_TASK ITEM_: Go through the records below and report each line with "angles" in it.

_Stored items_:

####################

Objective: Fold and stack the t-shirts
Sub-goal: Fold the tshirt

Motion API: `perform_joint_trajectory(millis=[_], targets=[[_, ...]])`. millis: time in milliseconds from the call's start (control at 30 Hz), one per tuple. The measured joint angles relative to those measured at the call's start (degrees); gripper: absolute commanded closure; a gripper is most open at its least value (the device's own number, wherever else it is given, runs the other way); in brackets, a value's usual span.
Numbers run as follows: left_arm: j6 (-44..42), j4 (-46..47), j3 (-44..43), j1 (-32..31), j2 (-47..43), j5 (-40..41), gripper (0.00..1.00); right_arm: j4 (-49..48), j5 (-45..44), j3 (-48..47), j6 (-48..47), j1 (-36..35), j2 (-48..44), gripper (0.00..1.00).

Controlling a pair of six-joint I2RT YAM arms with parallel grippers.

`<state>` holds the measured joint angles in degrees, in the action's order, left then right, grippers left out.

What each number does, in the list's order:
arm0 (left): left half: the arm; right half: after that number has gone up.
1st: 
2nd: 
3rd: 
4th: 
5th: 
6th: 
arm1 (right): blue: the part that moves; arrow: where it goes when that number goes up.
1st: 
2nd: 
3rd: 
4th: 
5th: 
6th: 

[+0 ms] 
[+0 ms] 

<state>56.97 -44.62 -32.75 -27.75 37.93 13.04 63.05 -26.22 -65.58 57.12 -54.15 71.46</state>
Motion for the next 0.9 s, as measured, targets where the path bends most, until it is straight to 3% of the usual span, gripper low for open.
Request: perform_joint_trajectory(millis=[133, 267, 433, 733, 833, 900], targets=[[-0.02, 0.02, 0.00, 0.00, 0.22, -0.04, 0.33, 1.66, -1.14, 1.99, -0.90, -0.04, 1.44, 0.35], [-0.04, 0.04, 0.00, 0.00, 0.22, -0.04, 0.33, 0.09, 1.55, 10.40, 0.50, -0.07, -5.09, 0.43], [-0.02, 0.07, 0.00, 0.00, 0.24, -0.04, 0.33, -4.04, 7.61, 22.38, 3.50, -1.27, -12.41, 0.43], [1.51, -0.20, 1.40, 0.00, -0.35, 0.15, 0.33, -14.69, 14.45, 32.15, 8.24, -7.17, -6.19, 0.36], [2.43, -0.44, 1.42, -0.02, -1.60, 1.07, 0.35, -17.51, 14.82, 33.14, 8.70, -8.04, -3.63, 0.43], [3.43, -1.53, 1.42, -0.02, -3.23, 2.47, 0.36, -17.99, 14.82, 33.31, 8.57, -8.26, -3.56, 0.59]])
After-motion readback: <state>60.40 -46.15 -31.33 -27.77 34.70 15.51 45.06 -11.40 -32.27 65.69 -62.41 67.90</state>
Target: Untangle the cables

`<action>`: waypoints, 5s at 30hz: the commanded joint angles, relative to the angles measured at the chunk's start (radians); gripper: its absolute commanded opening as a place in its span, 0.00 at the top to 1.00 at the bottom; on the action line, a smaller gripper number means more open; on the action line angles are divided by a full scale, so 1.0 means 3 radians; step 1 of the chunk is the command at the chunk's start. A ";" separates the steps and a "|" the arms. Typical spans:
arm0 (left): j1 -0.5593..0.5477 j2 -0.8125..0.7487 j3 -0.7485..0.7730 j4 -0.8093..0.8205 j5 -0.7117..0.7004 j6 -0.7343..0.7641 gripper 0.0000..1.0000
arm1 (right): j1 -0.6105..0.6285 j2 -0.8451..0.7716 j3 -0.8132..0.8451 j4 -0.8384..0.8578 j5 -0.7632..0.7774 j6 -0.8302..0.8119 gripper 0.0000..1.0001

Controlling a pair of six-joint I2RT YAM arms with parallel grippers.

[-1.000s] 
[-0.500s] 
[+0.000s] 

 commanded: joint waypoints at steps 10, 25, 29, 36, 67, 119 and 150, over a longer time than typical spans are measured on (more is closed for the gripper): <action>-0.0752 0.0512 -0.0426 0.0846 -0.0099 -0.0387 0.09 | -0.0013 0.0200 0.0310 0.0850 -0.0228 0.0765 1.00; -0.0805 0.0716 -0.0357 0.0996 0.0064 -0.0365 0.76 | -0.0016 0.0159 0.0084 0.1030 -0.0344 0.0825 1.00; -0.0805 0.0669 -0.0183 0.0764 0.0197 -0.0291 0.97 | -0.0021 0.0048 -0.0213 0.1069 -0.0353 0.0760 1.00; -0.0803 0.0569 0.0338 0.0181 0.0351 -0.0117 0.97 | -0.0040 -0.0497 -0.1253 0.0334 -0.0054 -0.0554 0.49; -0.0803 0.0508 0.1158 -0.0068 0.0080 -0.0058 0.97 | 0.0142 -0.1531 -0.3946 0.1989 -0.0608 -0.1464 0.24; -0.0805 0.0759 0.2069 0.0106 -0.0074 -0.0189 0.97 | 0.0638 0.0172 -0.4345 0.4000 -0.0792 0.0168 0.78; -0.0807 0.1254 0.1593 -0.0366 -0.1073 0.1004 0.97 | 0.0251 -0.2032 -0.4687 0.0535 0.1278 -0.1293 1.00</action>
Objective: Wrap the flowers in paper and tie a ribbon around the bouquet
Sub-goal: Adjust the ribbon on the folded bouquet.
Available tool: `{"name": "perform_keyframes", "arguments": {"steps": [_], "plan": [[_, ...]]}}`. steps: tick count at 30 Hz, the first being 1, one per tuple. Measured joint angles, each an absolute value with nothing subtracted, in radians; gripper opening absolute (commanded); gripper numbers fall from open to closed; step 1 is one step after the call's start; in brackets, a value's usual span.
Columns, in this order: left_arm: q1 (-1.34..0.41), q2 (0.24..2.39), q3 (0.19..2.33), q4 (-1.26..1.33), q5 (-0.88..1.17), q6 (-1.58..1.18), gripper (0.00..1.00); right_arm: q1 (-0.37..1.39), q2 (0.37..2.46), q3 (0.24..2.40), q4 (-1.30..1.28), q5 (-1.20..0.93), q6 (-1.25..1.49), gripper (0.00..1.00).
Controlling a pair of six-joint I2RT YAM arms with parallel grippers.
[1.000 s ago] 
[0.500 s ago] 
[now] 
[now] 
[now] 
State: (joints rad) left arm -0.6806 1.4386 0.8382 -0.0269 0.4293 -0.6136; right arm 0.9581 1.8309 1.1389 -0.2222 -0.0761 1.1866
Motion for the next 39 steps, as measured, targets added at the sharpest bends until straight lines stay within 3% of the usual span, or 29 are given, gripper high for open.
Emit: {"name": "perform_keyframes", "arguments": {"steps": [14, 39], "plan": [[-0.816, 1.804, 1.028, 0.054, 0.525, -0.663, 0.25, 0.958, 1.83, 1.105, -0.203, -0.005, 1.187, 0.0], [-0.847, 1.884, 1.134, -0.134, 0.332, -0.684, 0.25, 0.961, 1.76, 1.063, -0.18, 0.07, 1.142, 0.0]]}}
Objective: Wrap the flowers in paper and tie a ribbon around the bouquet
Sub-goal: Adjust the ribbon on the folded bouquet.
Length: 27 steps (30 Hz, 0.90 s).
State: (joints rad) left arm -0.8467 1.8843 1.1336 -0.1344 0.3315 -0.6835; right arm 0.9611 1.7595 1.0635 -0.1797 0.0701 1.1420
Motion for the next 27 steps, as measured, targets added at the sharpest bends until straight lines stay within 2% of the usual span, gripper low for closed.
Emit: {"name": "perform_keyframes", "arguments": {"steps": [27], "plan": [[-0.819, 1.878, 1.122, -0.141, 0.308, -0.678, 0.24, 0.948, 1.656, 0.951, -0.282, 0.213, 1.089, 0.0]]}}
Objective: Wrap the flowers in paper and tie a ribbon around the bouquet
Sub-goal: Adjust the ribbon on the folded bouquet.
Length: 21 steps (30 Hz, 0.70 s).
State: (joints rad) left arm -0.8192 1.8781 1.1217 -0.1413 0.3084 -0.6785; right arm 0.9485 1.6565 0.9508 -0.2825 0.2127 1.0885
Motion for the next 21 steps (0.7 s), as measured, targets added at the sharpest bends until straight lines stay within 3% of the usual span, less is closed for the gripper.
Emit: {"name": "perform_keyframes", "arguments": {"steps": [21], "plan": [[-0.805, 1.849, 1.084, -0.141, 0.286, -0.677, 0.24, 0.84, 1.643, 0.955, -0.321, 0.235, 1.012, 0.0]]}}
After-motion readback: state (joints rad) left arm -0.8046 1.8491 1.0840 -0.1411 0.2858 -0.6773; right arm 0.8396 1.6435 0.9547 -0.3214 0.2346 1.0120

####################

_RESULT_:
Motion API: `perform_joint_trajectory(millis=[_], targets=[[_, ...]])`. millis: time in milliseconds from the call's start (control at 30 Hz), one per tuple. The measured joint angles relative to those measured at the call's start (degrees); gripper: absolute commanded closure; a gripper is most open at its least value (the device's own number, wherever else it is given, runs the other way); in brackets, a value's usual span.
`<state>` holds the measured joint angles in degrees, in the action's order, left then right, grippers left out.
`<action>`: waypoints, 5s at 30hz: the commanded joint angles, relative to the angles measured at the chunk's start (radians); gripper: its absolute commanded opening as a place in its span, 0.00 at the top to 1.00 at the bottom; on the action line, a smaller gripper number means more open; on the action line angles are divided by a full scale, so 1.0 means 3 radians; step 1 of the chunk is the command at the chunk's start. A ";" separates the steps and a "|" the arms. Typical spans:
Available tool: `{"name": "perform_keyframes", "arguments": {"steps": [_], "plan": [[_, ...]]}}`. steps: tick count at 30 Hz, the first being 1, one per tuple. Measured joint angles, each an absolute value with nothing subtracted, in radians; gripper opening absolute (commanded); gripper numbers fall from open to closed; step 1 is one step after the call's start; in brackets, a value's usual span.

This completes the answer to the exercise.